John S. Bibby B.S.c. (born 1935) is a British geologist. He was a member of the British Antarctic Survey which undertook four major geological surveys in the James Ross Island Group in 1958 and 1959. The first survey took 69 days in June–August 1958, and served as a reconnaissance of Bald Head, Botany Bay and the west coast of James Ross Island. The party of three hauled their own sledge but were supported and supplied by dog sledge. In September and October 1958 a further 52-day journey was undertaken, this time by dog sledge (which proved considerably more convenient). On this journey a plane table survey on a scale of 1:10,000 was carried out south-west of Brandy Bay, and on 1:20,000 over the Hidden Lake and Tumbledown Cliffs area.

During April 1959 a third journey was undertaken using a new overland route via Mondor Glacier and Mount Cardinall to View Point and then to Church Point area. The return journey was over the sea ice. The survey of the peninsula near Camp Hill was completed and a base map on a scale of 1:10,000 was made by plane-table methods.

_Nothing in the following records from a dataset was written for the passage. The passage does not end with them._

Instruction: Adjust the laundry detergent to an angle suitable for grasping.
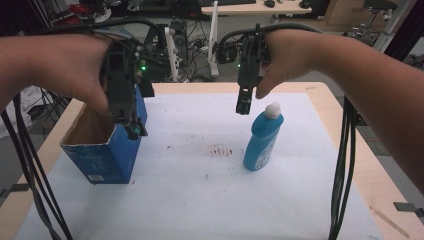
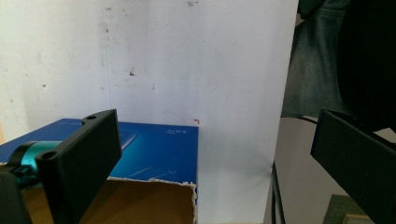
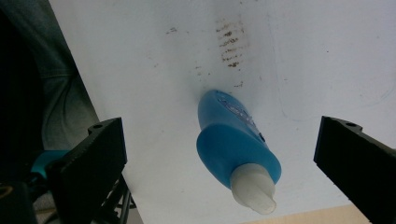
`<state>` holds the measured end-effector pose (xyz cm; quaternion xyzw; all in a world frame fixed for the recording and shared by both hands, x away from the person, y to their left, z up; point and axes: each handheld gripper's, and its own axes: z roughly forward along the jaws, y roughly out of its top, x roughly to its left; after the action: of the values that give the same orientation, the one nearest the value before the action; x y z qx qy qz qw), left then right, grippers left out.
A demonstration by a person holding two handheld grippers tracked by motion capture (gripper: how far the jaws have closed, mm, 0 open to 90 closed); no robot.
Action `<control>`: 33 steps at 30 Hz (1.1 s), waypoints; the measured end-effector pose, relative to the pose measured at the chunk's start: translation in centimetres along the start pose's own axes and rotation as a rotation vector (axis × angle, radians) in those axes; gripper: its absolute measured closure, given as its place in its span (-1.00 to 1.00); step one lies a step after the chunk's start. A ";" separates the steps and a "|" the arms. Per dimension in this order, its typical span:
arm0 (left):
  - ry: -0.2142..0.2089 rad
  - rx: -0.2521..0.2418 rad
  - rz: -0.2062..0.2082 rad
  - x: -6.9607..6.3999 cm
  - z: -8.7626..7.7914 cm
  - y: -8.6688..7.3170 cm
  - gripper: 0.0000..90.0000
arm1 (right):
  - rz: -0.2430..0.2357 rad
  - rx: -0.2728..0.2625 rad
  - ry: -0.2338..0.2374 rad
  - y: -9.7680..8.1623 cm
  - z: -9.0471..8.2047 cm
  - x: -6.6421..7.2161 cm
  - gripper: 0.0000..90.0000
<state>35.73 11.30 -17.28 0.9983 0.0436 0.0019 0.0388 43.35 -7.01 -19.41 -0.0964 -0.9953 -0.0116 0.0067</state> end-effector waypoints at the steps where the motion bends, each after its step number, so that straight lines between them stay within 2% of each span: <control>1: 0.000 -0.003 -0.001 0.0 0.0 0.0 -0.96 | -0.002 0.000 0.000 0.0 -0.1 0.0 -0.97; 8: 0.003 -0.006 0.002 -0.2 -0.2 0.0 -0.96 | 0.011 0.003 -0.006 -0.2 -0.3 0.1 -0.97; 12: 0.003 -0.012 -0.002 -0.2 0.0 -0.2 -0.96 | 0.003 0.007 -0.013 -0.1 -0.2 0.2 -0.97; 17: -0.002 0.005 -0.002 -0.1 0.2 -0.2 -0.96 | -0.004 -0.009 -0.018 -0.3 -0.5 0.4 -0.97; 25: -0.006 0.000 -0.009 -0.3 0.2 -0.2 -0.96 | 0.004 -0.013 -0.023 -0.7 -0.6 0.2 -0.97; 33: -0.007 0.008 -0.007 -0.3 0.2 0.0 -0.96 | 0.028 -0.027 -0.031 -2.4 -1.2 -0.3 -0.97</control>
<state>35.45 11.29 -17.51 0.9983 0.0470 -0.0022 0.0352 43.15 -9.46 -18.30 -0.1106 -0.9935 -0.0234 -0.0099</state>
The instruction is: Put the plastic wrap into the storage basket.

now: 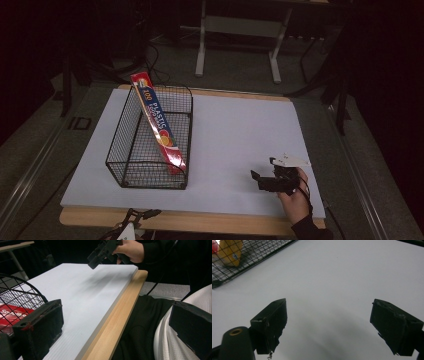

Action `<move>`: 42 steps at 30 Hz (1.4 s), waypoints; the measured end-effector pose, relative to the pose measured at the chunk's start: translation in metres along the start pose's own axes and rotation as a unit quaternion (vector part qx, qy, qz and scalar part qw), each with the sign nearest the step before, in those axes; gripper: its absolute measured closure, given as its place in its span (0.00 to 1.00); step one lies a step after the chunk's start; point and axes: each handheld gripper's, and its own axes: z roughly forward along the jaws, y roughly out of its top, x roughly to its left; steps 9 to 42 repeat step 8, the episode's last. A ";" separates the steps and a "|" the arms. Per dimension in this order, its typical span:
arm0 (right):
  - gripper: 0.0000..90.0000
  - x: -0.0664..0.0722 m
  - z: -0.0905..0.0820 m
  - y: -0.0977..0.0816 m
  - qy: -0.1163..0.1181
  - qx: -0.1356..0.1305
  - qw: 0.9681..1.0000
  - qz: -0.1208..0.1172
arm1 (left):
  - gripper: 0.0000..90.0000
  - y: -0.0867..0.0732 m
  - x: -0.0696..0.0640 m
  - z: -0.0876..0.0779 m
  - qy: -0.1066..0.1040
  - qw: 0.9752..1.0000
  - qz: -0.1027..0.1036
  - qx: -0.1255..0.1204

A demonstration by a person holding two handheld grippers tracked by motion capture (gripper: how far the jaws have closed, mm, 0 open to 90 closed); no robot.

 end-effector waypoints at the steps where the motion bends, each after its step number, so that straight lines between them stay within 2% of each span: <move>1: 0.16 0.000 0.001 0.000 -0.002 0.000 1.000 -0.003 | 0.00 0.000 0.000 0.000 0.000 1.000 0.000 0.000; 8: 0.16 0.006 0.005 0.000 0.003 0.005 1.000 -0.029 | 0.00 0.000 0.000 0.000 -0.001 1.000 0.001 0.001; 42: 0.16 0.006 0.005 0.000 0.003 0.005 1.000 -0.029 | 0.00 0.000 0.000 0.000 -0.001 1.000 0.001 0.001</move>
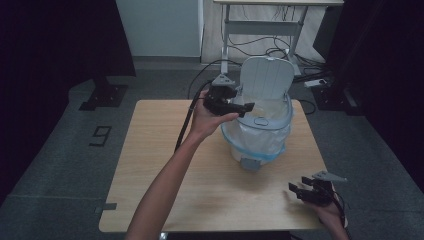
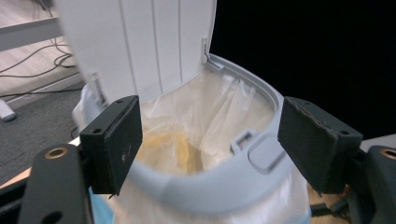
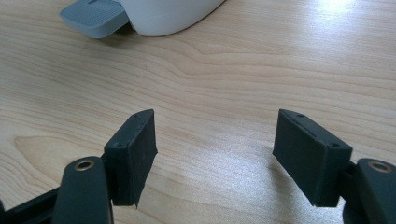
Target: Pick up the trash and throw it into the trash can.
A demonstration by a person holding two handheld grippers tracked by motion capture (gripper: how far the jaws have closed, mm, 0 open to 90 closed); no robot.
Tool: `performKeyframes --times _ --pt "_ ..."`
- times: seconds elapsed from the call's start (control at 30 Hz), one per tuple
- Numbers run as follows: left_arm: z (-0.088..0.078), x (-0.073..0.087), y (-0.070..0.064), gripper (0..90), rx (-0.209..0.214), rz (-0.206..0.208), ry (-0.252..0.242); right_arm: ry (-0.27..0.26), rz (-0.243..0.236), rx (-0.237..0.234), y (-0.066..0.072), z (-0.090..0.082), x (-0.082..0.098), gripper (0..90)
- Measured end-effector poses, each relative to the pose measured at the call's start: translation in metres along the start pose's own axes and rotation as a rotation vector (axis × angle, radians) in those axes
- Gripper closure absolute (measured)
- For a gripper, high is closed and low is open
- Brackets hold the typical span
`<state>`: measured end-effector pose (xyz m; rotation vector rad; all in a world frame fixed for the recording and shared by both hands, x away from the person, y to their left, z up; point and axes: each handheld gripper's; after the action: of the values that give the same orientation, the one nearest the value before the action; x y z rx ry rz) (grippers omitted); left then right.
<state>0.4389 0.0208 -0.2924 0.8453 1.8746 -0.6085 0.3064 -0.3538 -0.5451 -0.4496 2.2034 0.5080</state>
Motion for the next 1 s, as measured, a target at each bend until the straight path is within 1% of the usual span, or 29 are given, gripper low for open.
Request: performKeyframes --times 0.03,0.07,0.1,0.2,0.3,0.43,0.47,0.57,0.6,0.7,0.73,0.77,0.83,0.87,0.9,0.93,1.0 --pt "-0.009 0.006 0.001 22.1 -0.009 -0.003 -0.006 0.002 -0.004 0.0 0.0 0.001 0.0 29.4" --pt "-0.009 0.006 0.001 22.2 -0.009 -0.003 -0.006 0.002 -0.004 0.0 0.0 0.001 0.0 29.4" --pt "-0.019 0.013 0.004 22.2 -0.022 -0.004 -0.014 0.005 -0.005 0.0 0.001 0.001 0.0 29.4" --pt "-0.034 0.026 0.006 22.7 -0.053 0.006 -0.027 0.006 -0.01 -0.002 0.002 0.002 0.0 29.4" --pt "-0.047 0.042 0.008 22.8 -0.069 0.012 -0.031 0.007 -0.011 -0.001 0.002 0.003 -0.001 29.4" --pt "-0.061 0.066 0.011 22.8 -0.077 -0.012 -0.04 0.008 -0.015 -0.002 0.003 0.003 -0.001 29.3" --pt "-0.061 0.066 0.011 22.8 -0.077 -0.012 -0.04 0.008 -0.015 -0.002 0.003 0.003 -0.001 29.3" --pt "-0.07 0.085 0.012 22.8 -0.089 -0.022 -0.039 0.008 -0.015 -0.001 0.003 0.003 -0.001 29.4" --pt "-0.074 0.097 0.012 22.8 -0.092 -0.032 -0.04 0.006 -0.014 -0.001 0.003 0.003 -0.001 29.3" --pt "-0.079 0.116 0.011 22.7 -0.095 -0.039 -0.031 0.002 -0.01 0.001 0.002 0.002 -0.001 29.3" --pt "-0.079 0.116 0.011 22.7 -0.095 -0.039 -0.031 0.002 -0.01 0.001 0.002 0.002 -0.001 29.3" --pt "-0.082 0.13 0.009 22.7 -0.108 -0.032 -0.013 0.0 -0.006 0.003 0.002 0.002 -0.001 29.3" --pt "-0.084 0.144 0.007 22.6 -0.113 -0.029 0.003 0.0 -0.005 0.005 0.001 0.002 -0.001 29.2" --pt "-0.084 0.144 0.007 22.7 -0.113 -0.029 0.003 0.0 -0.005 0.005 0.001 0.002 -0.001 29.2" --pt "-0.084 0.152 0.006 22.7 -0.121 -0.025 0.015 -0.001 -0.006 0.006 0.001 0.002 -0.002 29.1" --pt "-0.084 0.164 0.005 22.6 -0.125 -0.032 0.028 -0.006 -0.005 0.007 0.001 0.002 -0.002 29.0" --pt "-0.084 0.177 0.005 22.6 -0.126 -0.042 0.042 -0.007 -0.007 0.009 0.002 0.002 -0.002 29.0"
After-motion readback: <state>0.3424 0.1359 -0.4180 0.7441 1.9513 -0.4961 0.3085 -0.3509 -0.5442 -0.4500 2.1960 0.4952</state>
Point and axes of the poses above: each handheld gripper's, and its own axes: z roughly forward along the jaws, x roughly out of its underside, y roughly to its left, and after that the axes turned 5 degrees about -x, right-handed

The last survey, from July to November 1959, took 120 days. Mapping the north-west James Ross Island was completed, the Cretaceous outcrops in the south-east of James Ross Island and on Snow Hill Island were visited, and the previously unknown fossiliferous sediments at Cape Lamb provided valuable evidence in determining the relationships between ammonite faunas. Plane table maps were constructed of Bald Head (1:10,000) and an area between Lachman Crags and Bibby Point (1:20,000).

Bibby Point, a steep rocky point at the northeast corner of Brandy Bay, was named after John S. Bibby by the United Kingdom Antarctic Place-Names Committee (UK-APC).